(ASSIGNED TASK): Search the listing below for the string "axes", then copy every line it appears in.
##### SUPPLIED MATERIAL
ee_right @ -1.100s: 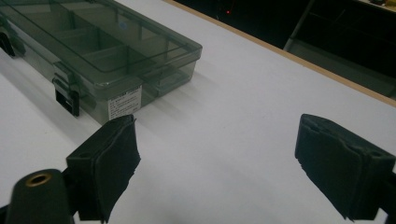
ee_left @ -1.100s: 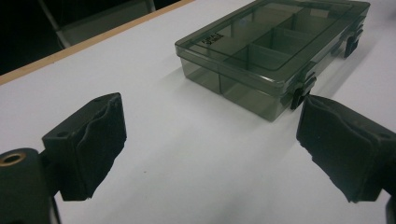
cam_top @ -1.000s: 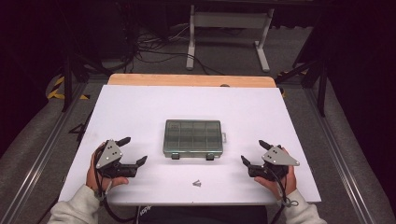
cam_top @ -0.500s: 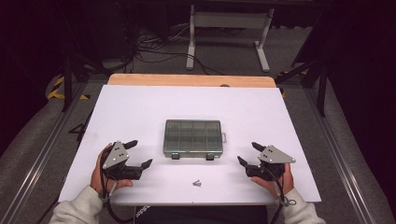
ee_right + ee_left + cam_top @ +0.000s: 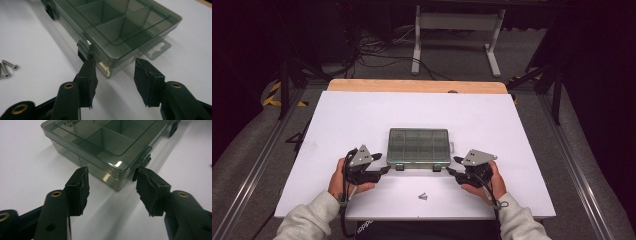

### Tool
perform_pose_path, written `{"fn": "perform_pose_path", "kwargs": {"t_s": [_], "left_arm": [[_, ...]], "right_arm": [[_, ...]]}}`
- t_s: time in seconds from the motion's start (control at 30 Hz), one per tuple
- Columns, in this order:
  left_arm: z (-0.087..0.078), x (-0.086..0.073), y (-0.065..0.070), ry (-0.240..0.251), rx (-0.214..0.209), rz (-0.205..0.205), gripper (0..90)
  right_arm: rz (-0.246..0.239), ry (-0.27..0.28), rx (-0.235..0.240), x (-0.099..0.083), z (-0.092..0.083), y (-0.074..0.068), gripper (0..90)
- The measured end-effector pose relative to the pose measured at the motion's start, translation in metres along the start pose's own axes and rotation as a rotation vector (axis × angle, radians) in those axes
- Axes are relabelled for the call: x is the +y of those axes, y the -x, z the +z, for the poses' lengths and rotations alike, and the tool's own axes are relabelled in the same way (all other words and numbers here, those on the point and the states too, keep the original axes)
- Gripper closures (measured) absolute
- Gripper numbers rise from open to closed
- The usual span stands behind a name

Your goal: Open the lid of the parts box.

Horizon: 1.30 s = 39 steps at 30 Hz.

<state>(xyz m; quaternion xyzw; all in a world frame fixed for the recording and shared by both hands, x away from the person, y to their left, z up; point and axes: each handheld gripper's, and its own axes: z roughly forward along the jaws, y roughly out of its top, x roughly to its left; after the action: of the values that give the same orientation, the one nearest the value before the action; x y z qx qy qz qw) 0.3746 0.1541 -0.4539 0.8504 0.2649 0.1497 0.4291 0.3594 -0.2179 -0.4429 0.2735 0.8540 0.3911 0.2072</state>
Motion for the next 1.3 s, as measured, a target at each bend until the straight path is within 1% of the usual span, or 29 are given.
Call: {"fn": "perform_pose_path", "kwargs": {"t_s": [0.07,0.17,0.23,0.3,0.33,0.37,0.4,0.43,0.47,0.53,0.63,0.67,0.7,0.77,0.87,0.9,1.07,1.1,1.13,1.23,1.27,1.3], "left_arm": [[0.003,0.001,-0.001,-0.008,-0.015,0.0,48.5],[0.006,0.002,-0.002,-0.021,-0.026,0.006,52.8],[0.007,0.002,-0.002,-0.018,-0.035,-0.001,55.2],[0.007,0.002,-0.002,-0.02,-0.033,0.006,55.5],[0.007,0.002,-0.002,-0.021,-0.035,0.002,55.4],[0.007,0.002,-0.002,-0.022,-0.032,0.006,55.5],[0.007,0.002,-0.003,-0.024,-0.03,0.007,56.0],[0.008,0.002,-0.004,-0.03,-0.038,-0.002,57.0],[0.008,0.002,-0.004,-0.03,-0.038,-0.002,57.5],[0.007,0.002,-0.005,-0.023,-0.034,0.004,58.2],[0.007,0.002,-0.004,-0.021,-0.031,0.007,59.5],[0.007,0.002,-0.004,-0.022,-0.031,0.008,61.2],[0.006,0.002,-0.004,-0.018,-0.041,0.009,61.6],[0.005,0.003,-0.004,-0.013,-0.036,0.018,61.6],[0.001,0.003,-0.005,0.0,-0.037,0.017,61.5],[-0.001,0.002,-0.006,0.006,-0.033,0.015,61.7],[-0.006,0.002,-0.01,0.027,-0.022,0.007,61.9],[-0.007,0.002,-0.01,0.029,-0.013,0.008,61.9],[-0.008,0.003,-0.011,0.035,-0.014,0.011,61.9],[-0.009,0.005,-0.012,0.045,-0.002,0.008,60.7],[-0.009,0.005,-0.012,0.045,-0.002,0.008,59.6],[-0.009,0.006,-0.012,0.049,0.005,0.012,58.7]], "right_arm": [[0.001,-0.015,0.01,0.001,0.005,0.0,54.3],[0.017,-0.013,0.02,0.001,0.008,0.001,56.5],[0.022,-0.01,0.019,0.001,0.008,0.002,57.3],[0.029,-0.009,0.025,0.001,0.008,0.003,58.7],[0.032,-0.011,0.027,0.0,0.009,0.003,58.9],[0.033,-0.014,0.025,0.0,0.009,0.003,59.2],[0.03,-0.015,0.022,0.0,0.009,0.002,59.5],[0.022,-0.016,0.019,0.001,0.009,0.001,60.5],[0.022,-0.016,0.019,0.001,0.009,0.001,60.5],[0.023,-0.004,0.022,0.001,0.007,0.001,62.5],[0.023,-0.001,0.025,0.001,0.007,0.001,62.4],[0.024,-0.001,0.026,0.001,0.007,0.001,62.5],[0.024,-0.001,0.027,0.001,0.007,0.001,62.6],[0.026,0.008,0.028,0.001,0.005,0.001,63.7],[0.027,0.021,0.032,0.002,0.002,0.002,64.7],[0.03,0.034,0.029,0.003,-0.001,0.003,65.7],[0.038,0.05,0.018,0.004,-0.005,0.006,67.1],[0.038,0.051,0.013,0.004,-0.005,0.006,67.2],[0.029,0.051,-0.004,0.004,-0.006,0.006,67.0],[0.01,0.063,-0.028,0.006,-0.007,0.006,66.8],[0.01,0.063,-0.028,0.006,-0.007,0.006,66.8],[0.004,0.074,-0.043,0.007,-0.008,0.006,66.6]]}}
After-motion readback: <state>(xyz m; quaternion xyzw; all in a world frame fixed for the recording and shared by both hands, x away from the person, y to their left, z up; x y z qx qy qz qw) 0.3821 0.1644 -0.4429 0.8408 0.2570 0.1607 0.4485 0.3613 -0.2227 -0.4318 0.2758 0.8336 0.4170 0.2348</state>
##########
(RESPONSE TO THIS TASK):
- The measured end-effector pose relative to the pose measured at the motion's start, translation in metres along the start pose's own axes and rotation as a rotation vector (axis × angle, radians) in those axes
- Axes are relabelled for the call: x is the +y of those axes, y the -x, z the +z, for the poses' lengths and rotations alike, and the tool's own axes are relabelled in the same way (all other words and numbers here, those on the point and the states too, keep the original axes)
<state>(xyz m; quaternion xyzw; all in a world frame fixed for the recording and shared by both hands, x away from the person, y to their left, z up; point and axes: each handheld gripper's, and its own axes: z roughly forward along the jaws, y roughly out of its top, x roughly to its left; after the action: of the values that give the same orientation, the one nearest the value before the action; x y z qx qy qz qw) 0.3746 0.1541 -0.4539 0.8504 0.2649 0.1497 0.4291 0.3594 -0.2179 -0.4429 0.2735 0.8540 0.3911 0.2072</state>

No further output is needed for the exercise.